Class struggle road to women’s emancipation

Editorial
July 20, 2020

The fight to defend women’s right to choose whether to have an abortion is a necessity for women’s emancipation and the line of march of the working class as a whole. The majority sentiment for this right, still the case even after decades of assaults, was registered June 29 when the U.S. Supreme Court overturned a Louisiana law that would have required abortion providers to have admitting privileges at a nearby hospital to practice. The 5-4 vote also registered the importance of working people continuing to look for ways to win and mobilize support for the right to choose.

While a similar law in Texas was in effect for three years before being struck down, half that state’s clinics were forced to close. Had the Louisiana law stood, the state would have become the seventh with only one clinic providing abortions.

Decriminalizing abortion was the product of growing working-class struggles in the 1960s and early ’70s.
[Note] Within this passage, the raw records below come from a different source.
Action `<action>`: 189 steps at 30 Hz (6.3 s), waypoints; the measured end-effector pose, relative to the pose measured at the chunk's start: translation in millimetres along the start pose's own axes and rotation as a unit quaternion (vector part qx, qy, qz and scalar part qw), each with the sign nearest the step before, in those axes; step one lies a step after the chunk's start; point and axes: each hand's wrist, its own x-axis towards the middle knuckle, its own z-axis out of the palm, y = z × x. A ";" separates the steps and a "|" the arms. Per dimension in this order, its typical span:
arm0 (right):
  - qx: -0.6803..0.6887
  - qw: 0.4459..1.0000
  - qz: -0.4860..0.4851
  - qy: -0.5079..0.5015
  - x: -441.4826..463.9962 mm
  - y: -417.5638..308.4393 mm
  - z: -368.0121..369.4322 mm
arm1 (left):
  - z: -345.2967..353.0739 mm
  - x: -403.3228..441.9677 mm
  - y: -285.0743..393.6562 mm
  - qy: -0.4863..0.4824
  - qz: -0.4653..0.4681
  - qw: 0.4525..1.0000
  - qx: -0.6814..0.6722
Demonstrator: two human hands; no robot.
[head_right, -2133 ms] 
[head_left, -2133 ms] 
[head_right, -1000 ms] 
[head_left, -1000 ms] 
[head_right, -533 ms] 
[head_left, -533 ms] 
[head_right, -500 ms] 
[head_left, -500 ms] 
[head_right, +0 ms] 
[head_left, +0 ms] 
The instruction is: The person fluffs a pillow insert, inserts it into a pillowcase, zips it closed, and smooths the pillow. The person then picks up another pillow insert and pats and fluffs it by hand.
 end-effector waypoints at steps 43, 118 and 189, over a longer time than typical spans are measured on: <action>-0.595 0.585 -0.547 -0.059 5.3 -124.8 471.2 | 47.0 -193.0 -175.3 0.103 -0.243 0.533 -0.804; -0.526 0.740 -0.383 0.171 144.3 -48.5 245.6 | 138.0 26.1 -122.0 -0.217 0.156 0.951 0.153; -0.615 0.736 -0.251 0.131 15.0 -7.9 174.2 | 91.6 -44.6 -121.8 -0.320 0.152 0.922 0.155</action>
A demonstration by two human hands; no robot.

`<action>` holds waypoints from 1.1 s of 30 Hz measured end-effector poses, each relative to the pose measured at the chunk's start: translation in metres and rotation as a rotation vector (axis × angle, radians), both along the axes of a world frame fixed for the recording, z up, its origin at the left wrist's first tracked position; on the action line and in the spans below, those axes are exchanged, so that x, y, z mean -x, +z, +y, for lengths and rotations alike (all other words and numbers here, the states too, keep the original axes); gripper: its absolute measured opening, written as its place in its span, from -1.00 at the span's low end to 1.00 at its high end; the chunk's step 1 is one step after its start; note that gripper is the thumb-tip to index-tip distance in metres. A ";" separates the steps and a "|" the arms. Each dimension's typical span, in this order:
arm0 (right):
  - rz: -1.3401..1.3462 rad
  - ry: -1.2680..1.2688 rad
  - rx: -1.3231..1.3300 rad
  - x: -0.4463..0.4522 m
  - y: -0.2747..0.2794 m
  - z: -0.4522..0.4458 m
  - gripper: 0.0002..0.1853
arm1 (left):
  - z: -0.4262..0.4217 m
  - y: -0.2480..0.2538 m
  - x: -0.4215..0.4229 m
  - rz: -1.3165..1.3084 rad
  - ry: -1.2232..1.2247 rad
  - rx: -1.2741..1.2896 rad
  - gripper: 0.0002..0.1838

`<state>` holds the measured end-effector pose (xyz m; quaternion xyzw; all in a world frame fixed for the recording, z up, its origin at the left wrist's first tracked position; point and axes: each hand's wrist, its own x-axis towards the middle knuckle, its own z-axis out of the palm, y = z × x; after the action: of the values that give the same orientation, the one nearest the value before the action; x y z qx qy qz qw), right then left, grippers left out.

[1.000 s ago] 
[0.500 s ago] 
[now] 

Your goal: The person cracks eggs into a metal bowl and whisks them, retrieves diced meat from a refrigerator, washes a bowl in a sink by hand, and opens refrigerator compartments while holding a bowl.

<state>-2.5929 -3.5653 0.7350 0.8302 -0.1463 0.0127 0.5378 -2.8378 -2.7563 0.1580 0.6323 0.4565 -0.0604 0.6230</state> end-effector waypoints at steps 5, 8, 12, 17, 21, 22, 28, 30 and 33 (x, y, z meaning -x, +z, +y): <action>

This included the Black-led proletarian movement that overthrew Jim Crow segregation, mobilizations against Washington’s war in Vietnam that changed attitudes in the working class and in the U.S. draftee armed forces, and the beginnings of a new fight for women’s emancipation.

Changing attitudes about rights and against discrimination are not the product of either legislation or rulings by nine black-robed “justices,” but of unity forged in struggle by working people. This is the way all social gains for the working class have been accomplished in the history of the class struggle.

Roe v. Wade was handed down while the political debate over the right of a woman to control her own body — tied to women’s ability to enter the workforce — had not yet been decisively fought out and won. It was an effort by the liberals on the court and beyond to bypass that fight and make new law themselves.

They did so by inventing a “right to privacy” you won’t find in the Constitution and linking it to so-called medical criteria, like the age of fetal viability and the need for a doctor’s consent after the first few weeks of pregnancy. From the outset, opponents of women’s rights took advantage of this cutoff of debate and the court’s decision to go after access to abortion.

State governments have adopted more than 1,200 laws erecting obstacles to abortion rights in the last 40 years — age restrictions, longer waiting periods, mandatory “counseling” on “alternatives,” and more.

Opponents have enacted state rules covering the size of procedure rooms, width of clinic corridors and other arbitrary requirements. These have nothing to do with a safe procedure. They are all aimed at making it harder for women to actually get an abortion. 

These restrictions have taken a heavy toll. In nearly 90% of U.S. counties, with close to 40% of the country’s female population, there are no doctors or clinics that provide abortion. The burden falls hardest on working-class women and women in rural areas.

The political backlash from sections of the ruling class against decriminalization of abortion has been at the center of assaults on the gains of women. It’s an integral part of a broader class battle over the rights and living conditions of all working people.

Roe v. Wade decriminalized abortion, but did not amount to a victory for the right to choose. This political fight is still ahead of us. However, since the 1973 decision, the middle-class leadership of most women’s rights organizations has refused to mobilize the kind of political and educational fight needed. Instead, they tell us to focus on electing Democratic Party politicians who will help us out. This has been an unmitigated disaster.

We can  win this fight, but it will take a radically different orientation. The fight for women’s emancipation is a crucial part of unifying our class along a working-class line of march to take political power into our own hands.

This will open the road to end every form of exploitation, degradation and bigotry inherent in capitalism, as well as the oppression of women inherited from millennia of class-divided society.